• Exercise instructions: For the entries below, count the lines containing "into" and give only that number.

• Exercise input:
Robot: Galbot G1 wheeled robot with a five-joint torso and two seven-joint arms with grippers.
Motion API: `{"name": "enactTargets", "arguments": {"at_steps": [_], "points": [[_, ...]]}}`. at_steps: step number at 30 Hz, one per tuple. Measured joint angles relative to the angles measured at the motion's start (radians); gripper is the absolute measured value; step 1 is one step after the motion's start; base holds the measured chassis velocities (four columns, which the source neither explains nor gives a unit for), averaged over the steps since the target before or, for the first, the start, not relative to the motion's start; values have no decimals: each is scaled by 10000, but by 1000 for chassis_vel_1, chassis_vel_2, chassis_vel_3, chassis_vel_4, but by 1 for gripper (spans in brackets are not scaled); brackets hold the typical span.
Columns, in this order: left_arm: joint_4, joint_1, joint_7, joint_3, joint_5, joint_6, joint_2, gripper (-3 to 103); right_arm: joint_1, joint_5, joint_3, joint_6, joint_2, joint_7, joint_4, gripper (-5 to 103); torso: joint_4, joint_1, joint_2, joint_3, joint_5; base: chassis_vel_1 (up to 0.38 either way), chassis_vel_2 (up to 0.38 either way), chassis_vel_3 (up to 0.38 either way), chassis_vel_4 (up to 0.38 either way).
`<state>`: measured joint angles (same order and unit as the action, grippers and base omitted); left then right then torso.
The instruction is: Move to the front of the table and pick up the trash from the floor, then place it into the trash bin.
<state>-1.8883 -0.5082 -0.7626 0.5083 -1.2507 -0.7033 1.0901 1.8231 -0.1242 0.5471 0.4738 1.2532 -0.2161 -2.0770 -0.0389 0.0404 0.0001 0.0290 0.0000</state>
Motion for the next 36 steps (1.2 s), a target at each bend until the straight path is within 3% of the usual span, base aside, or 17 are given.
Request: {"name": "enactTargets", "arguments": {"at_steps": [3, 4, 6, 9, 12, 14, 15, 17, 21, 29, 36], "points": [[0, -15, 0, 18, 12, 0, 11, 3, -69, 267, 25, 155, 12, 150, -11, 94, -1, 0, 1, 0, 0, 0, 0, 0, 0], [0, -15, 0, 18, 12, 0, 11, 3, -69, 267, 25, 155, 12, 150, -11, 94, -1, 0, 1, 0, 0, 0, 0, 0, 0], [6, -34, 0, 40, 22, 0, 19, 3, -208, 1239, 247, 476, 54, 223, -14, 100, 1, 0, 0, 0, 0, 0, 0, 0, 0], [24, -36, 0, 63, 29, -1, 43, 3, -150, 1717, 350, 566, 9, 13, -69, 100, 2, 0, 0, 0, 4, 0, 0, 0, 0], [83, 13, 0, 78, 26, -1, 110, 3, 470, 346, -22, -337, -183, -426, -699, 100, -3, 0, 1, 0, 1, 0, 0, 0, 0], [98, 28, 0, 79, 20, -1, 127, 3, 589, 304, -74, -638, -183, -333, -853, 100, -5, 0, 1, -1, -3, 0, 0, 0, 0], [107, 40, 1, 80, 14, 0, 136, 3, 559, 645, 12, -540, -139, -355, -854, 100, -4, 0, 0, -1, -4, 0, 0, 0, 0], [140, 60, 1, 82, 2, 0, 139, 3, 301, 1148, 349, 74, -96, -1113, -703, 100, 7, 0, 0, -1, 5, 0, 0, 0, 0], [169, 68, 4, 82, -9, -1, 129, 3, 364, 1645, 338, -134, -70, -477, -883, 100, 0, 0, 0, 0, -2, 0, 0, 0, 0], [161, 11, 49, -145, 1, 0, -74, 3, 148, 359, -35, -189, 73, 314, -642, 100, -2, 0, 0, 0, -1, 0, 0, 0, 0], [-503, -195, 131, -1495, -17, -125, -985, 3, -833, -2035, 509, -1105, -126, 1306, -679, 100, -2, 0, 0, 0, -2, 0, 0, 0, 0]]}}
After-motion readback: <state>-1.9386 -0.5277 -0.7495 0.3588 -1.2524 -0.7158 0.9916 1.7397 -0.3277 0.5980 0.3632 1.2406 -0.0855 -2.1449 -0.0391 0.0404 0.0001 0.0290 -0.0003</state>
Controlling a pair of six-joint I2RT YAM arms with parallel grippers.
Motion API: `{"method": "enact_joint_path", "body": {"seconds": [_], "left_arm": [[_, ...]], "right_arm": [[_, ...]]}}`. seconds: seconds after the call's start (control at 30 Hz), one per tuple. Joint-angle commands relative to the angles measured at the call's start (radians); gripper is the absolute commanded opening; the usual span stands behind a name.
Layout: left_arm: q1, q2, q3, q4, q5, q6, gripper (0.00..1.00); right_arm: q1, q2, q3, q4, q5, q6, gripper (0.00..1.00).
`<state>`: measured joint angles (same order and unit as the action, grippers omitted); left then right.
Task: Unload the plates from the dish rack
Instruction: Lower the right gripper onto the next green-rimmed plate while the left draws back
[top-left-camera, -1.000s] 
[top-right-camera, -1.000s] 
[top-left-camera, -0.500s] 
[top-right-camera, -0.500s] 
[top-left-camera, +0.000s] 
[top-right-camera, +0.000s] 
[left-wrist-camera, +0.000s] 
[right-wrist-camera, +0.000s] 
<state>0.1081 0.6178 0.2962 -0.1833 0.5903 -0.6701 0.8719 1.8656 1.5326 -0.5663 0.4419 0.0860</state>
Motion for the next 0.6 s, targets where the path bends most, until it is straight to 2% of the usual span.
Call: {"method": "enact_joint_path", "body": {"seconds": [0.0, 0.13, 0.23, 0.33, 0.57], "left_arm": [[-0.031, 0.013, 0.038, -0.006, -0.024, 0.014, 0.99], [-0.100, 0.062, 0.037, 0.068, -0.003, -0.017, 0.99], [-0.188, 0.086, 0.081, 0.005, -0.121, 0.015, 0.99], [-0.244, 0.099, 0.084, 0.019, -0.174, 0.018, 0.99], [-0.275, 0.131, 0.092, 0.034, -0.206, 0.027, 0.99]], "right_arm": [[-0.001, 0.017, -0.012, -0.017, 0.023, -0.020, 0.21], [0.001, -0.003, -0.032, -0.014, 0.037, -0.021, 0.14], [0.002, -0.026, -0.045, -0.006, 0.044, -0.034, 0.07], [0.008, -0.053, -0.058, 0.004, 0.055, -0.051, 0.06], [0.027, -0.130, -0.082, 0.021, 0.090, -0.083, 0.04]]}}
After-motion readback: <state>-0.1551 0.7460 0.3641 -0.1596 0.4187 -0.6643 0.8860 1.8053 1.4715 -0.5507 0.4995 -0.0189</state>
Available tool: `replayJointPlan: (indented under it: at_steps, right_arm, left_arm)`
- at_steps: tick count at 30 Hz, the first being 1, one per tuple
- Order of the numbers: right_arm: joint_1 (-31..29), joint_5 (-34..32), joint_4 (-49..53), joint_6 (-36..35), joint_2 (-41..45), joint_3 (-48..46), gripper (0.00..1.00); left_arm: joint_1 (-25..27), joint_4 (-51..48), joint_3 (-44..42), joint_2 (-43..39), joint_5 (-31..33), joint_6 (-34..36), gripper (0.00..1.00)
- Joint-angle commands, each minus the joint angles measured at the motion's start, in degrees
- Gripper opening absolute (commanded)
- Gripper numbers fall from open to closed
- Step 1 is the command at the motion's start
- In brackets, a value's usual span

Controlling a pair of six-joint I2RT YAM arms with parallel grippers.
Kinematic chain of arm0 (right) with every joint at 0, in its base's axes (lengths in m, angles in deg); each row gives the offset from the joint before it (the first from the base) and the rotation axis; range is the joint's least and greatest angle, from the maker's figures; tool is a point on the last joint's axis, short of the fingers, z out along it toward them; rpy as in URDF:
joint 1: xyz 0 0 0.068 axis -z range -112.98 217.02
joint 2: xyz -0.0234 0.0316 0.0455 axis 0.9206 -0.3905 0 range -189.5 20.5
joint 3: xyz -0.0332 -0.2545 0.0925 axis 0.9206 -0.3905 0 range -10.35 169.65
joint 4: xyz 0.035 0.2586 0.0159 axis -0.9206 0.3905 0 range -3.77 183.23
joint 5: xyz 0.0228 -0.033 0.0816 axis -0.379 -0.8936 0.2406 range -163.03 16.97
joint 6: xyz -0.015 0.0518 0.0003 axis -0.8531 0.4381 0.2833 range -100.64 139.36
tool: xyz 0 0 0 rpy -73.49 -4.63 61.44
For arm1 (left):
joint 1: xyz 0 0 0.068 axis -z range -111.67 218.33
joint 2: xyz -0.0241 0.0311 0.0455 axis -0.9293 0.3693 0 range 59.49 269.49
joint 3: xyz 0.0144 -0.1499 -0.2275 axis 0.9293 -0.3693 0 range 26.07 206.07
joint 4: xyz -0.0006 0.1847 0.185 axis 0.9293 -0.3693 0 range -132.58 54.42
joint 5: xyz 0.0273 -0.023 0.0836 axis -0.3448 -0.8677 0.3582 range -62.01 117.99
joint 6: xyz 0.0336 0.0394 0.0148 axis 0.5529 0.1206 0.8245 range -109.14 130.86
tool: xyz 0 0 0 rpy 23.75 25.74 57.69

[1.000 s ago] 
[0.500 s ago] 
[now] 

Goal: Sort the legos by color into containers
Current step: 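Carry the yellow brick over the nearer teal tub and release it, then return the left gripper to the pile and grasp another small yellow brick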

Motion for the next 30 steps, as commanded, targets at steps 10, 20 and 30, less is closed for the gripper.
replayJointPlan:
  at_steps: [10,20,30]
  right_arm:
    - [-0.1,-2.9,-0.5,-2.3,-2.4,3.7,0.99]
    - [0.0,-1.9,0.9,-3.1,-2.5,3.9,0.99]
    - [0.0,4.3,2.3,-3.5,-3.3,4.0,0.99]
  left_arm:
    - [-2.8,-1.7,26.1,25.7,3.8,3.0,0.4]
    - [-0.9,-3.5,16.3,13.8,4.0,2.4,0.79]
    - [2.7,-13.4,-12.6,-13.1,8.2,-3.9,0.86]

• Task output: 2